Finalement, cette nouvelle page de l'histoire des César donne déjà envie de la tourner vite pour, espérons-le, revenir un jour à davantage de mesure ou même simplement de conscience d'autrui [pas seulement quand il s'agit de feindre, affecté(e), d'embrasser les vrais problèmes d'un monde auquel la démonstration a été faite vendredi qu'il n’appartiennent plus]. Oui, on veut le retour des figures d'antan qui se gardaient de croire que le succès ou la notoriété qui était la leur ne les autorisait pas à faire preuve d'une telle impudence, d'une si redoutable impolitesse ... d'une évidente vulgarité nombriliste. Marina pourra toujours continuer à rigoler du bout des commissures de ses blagues écrites par des auteurs tant dyspnéiques qu'on y voit l'évidence d'un symptôme Covid-19. Le monde d'avant [où l'on allait au cinéma, au restaurant et autres] n'avait pas que du mauvais : la preuve, les César y étaient regardables et on y passait même un agréable moment en se remémorant des émotions passées dans les salles obscures.
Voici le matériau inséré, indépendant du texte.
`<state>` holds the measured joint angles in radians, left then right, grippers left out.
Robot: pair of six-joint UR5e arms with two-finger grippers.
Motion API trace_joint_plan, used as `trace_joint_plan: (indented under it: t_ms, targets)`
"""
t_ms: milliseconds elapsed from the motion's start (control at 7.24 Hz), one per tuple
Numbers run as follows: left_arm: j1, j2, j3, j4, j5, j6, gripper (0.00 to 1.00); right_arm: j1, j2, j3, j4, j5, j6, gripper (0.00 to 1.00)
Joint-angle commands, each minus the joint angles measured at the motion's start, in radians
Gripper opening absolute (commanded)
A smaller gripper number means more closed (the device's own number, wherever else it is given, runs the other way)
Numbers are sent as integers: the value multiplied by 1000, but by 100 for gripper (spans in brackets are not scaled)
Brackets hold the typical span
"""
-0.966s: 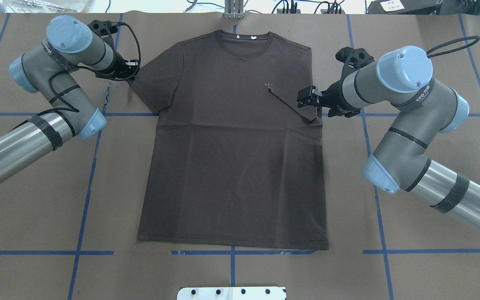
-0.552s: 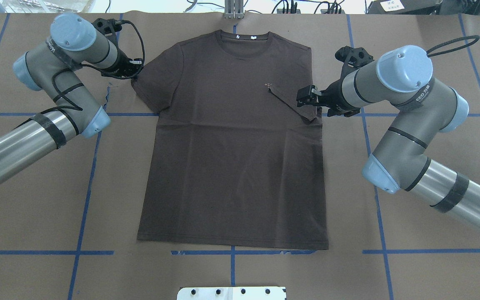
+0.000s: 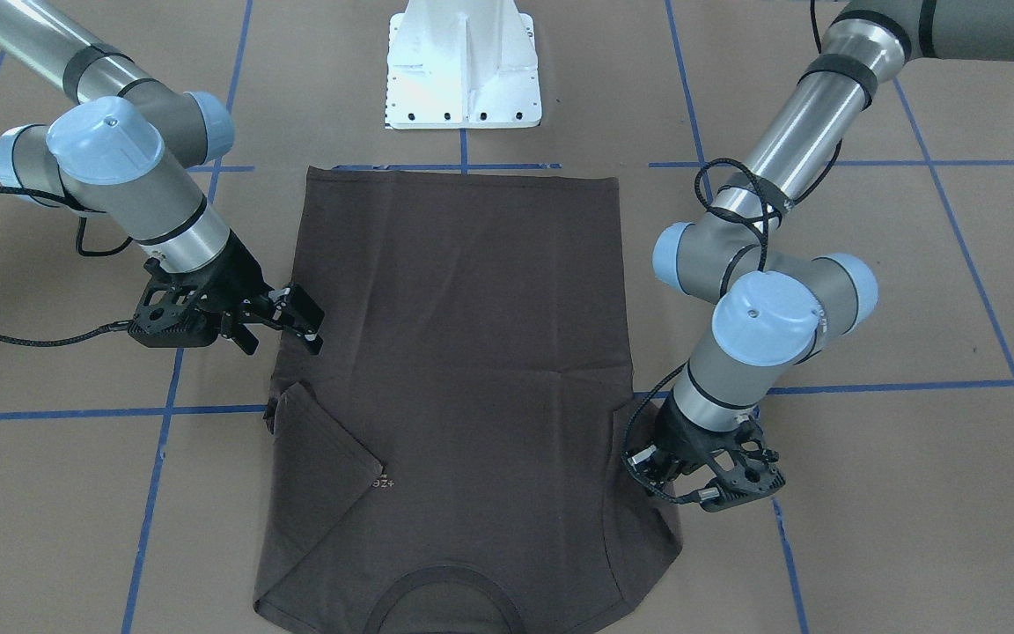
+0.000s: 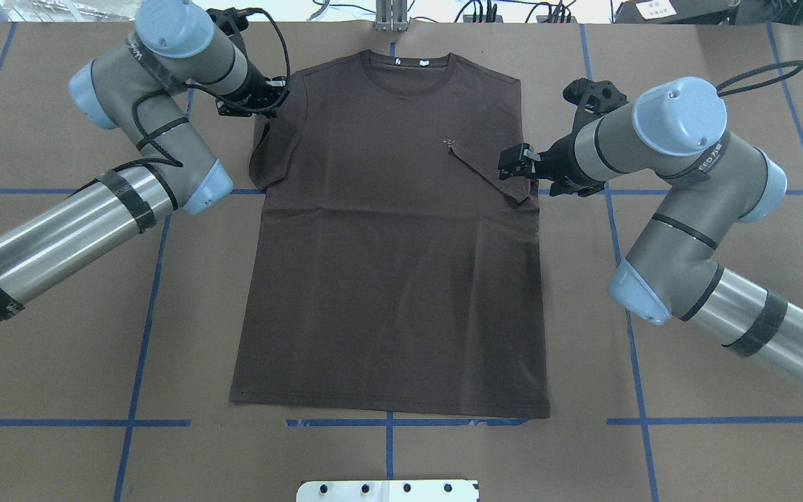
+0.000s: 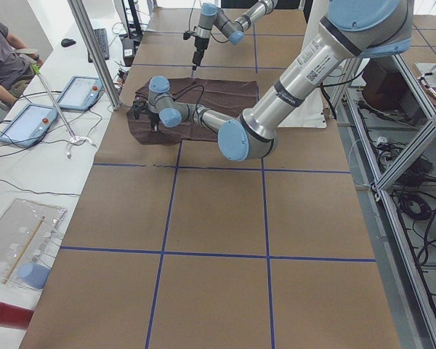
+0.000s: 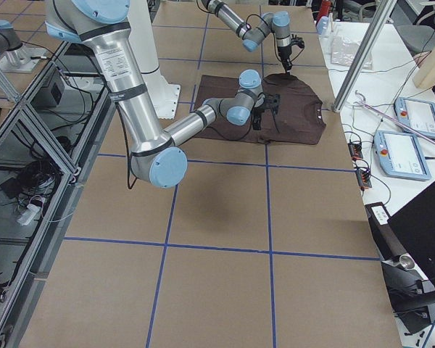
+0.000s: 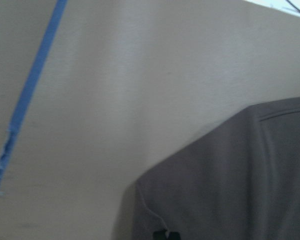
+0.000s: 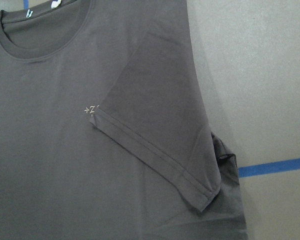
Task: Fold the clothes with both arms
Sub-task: 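Grasp the other sleeve with the left gripper while the right gripper holds still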
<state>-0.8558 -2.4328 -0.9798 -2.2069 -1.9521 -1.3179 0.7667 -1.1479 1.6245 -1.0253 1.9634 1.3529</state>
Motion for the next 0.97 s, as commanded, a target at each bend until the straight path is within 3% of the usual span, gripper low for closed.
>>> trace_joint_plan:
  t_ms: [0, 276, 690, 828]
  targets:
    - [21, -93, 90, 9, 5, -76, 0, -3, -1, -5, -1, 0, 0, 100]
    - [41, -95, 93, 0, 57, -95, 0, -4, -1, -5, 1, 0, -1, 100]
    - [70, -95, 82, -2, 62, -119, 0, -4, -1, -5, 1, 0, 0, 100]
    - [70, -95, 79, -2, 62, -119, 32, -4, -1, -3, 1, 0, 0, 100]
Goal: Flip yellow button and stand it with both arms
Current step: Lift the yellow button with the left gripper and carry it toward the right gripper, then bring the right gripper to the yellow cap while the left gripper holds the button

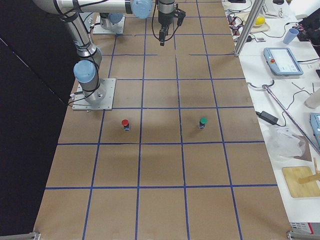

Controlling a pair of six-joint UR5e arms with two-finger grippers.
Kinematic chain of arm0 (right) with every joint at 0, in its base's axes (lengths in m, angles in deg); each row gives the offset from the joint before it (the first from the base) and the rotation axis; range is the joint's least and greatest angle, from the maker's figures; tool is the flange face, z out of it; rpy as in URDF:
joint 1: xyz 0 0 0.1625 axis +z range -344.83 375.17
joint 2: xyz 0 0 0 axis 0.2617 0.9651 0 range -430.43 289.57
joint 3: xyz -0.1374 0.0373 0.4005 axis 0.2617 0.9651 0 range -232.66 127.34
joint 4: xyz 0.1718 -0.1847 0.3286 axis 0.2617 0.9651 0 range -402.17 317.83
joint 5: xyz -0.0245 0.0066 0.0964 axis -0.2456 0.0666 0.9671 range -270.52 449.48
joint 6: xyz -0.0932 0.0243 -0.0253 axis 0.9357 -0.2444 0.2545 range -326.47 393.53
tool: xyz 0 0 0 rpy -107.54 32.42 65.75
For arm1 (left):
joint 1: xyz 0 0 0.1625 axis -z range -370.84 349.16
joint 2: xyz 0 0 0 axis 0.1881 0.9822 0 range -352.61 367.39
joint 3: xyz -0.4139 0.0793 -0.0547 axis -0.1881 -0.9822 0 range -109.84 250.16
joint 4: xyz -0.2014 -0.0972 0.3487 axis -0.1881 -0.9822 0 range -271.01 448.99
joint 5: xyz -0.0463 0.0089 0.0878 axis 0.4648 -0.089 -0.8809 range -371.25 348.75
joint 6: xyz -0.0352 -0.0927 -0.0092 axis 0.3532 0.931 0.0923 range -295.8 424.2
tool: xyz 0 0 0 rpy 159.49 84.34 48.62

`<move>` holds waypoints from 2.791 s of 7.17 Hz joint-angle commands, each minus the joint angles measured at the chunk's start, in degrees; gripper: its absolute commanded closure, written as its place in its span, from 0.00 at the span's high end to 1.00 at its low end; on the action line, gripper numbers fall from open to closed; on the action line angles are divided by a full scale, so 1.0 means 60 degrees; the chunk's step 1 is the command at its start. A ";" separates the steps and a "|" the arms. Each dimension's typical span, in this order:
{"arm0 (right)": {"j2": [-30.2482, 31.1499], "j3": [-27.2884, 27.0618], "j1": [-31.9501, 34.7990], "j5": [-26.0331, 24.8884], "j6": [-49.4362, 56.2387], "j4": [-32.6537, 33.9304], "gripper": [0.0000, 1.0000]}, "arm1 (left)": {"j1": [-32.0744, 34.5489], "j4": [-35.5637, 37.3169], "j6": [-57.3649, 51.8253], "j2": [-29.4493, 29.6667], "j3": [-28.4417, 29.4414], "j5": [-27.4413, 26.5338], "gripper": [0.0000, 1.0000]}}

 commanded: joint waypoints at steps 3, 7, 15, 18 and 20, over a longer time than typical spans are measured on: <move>-0.0080 0.0195 -0.0719 0.1487 -0.2155 -0.0106 1.00 | 0.4351 -0.1350 0.5553 -0.0115 0.2051 0.3018 0.25; -0.0153 0.0107 -0.1440 0.5859 -0.5677 -0.0253 1.00 | 0.5120 -0.0813 0.8210 -0.0278 0.1983 0.8131 0.20; 0.0136 0.0151 -0.1910 0.8721 -0.7205 -0.1234 1.00 | 0.4989 0.2881 1.1349 0.0000 0.1762 1.2623 0.19; 0.0550 0.0063 -0.1559 0.9143 -0.7205 -0.1234 1.00 | 0.4974 0.2896 1.1379 -0.0014 0.1776 1.2667 0.19; 0.0549 0.0048 -0.1281 0.9351 -0.7220 -0.1234 1.00 | 0.4960 0.2896 1.1393 -0.0029 0.1791 1.2681 0.19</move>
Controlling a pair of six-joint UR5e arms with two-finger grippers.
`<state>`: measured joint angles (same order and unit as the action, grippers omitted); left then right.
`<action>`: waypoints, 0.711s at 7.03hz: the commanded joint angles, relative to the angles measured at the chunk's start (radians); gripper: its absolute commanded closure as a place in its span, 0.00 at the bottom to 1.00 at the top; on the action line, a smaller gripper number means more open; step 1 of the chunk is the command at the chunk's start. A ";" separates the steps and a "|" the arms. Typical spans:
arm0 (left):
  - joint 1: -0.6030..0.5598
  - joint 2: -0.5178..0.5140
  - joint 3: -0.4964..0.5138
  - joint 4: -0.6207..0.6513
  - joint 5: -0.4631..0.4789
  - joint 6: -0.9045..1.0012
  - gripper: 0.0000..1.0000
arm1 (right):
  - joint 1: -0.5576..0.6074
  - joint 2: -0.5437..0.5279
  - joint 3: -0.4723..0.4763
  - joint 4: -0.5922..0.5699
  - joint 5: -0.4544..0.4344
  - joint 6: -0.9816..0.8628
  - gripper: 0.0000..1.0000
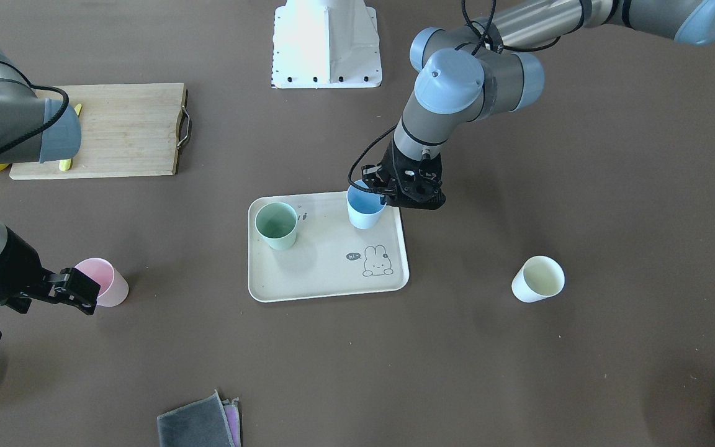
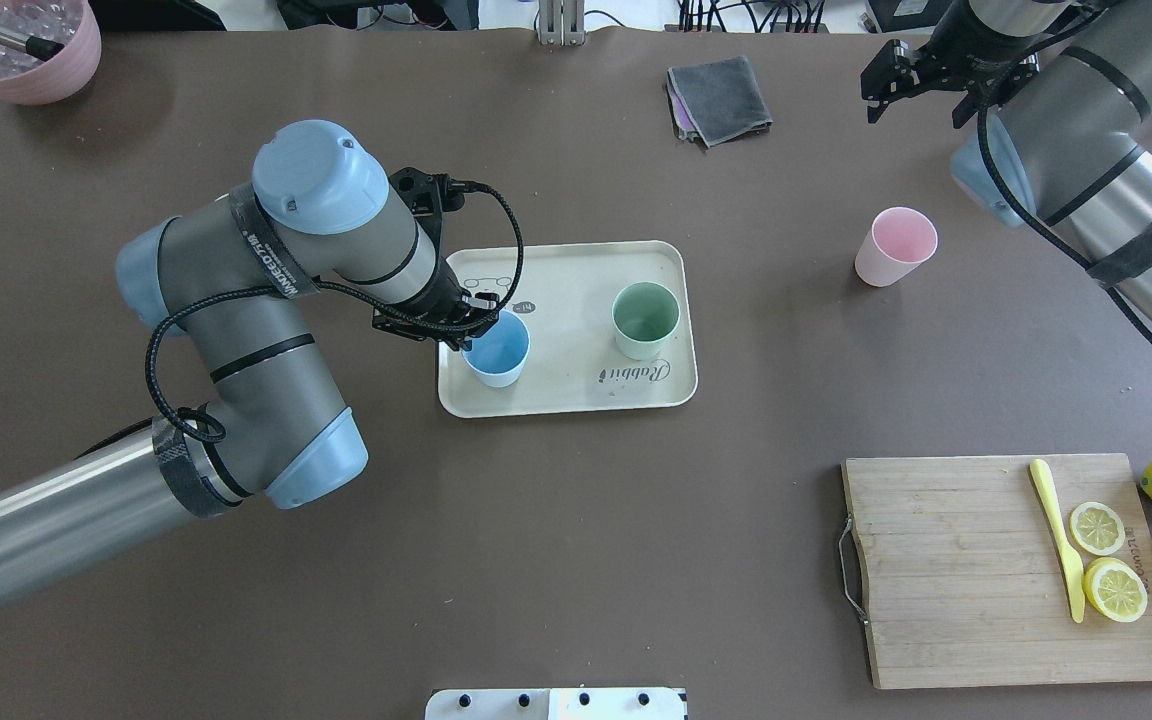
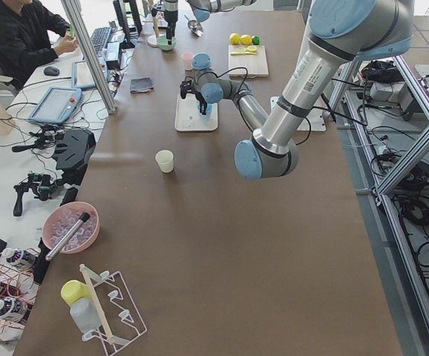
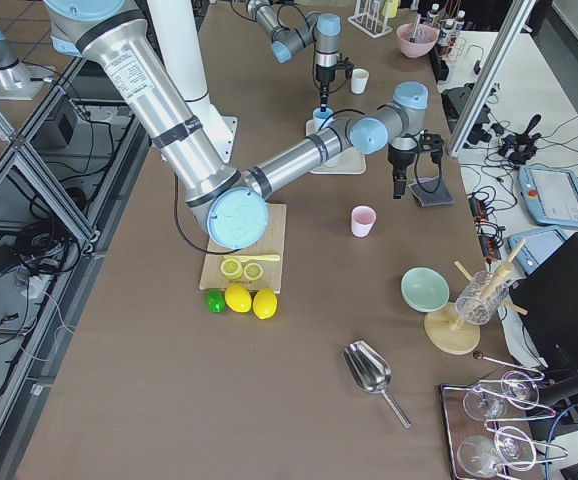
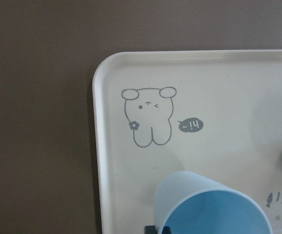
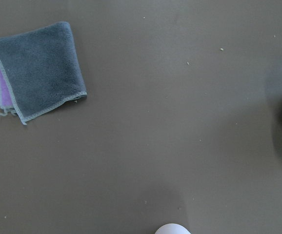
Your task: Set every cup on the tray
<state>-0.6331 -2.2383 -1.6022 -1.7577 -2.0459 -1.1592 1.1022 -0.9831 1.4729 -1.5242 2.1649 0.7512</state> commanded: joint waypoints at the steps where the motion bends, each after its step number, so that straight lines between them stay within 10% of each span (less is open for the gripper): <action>1: 0.001 0.003 -0.011 0.000 0.010 0.006 0.15 | 0.004 -0.035 -0.025 0.060 0.010 -0.007 0.00; 5: -0.028 0.005 -0.097 0.009 0.006 0.003 0.09 | 0.004 -0.120 -0.093 0.243 0.048 -0.009 0.00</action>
<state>-0.6506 -2.2346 -1.6825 -1.7510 -2.0374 -1.1555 1.1055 -1.0704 1.3717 -1.3139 2.1843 0.7423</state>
Vendredi soir, j'ai compris une chose : au delà du "cinéma français", c'est toute la clique Canal+ qui est à vomir et fait presque figurer les valeurs de TF1 pour acceptables. Cette répugnance n'est pas de circonstance : elle est profonde et contamine tout au point qu'il faille envisager autant de gestes barrières que de nécessaire pour laisser de telles infections là où elles sont, elles finiront bien par mourir d'elles-mêmes. Vincent Bolloré a déjà mis à son agenda de passer le cinéma français à la diète ... les imbéciles de vendredi soir dernier ne l'ont pas encore compris ou se sont tus comme pour expier l'inévitable. En somme, le film qui a remporté le plsu de trophées portait lui-même le message : "Adieu les cons".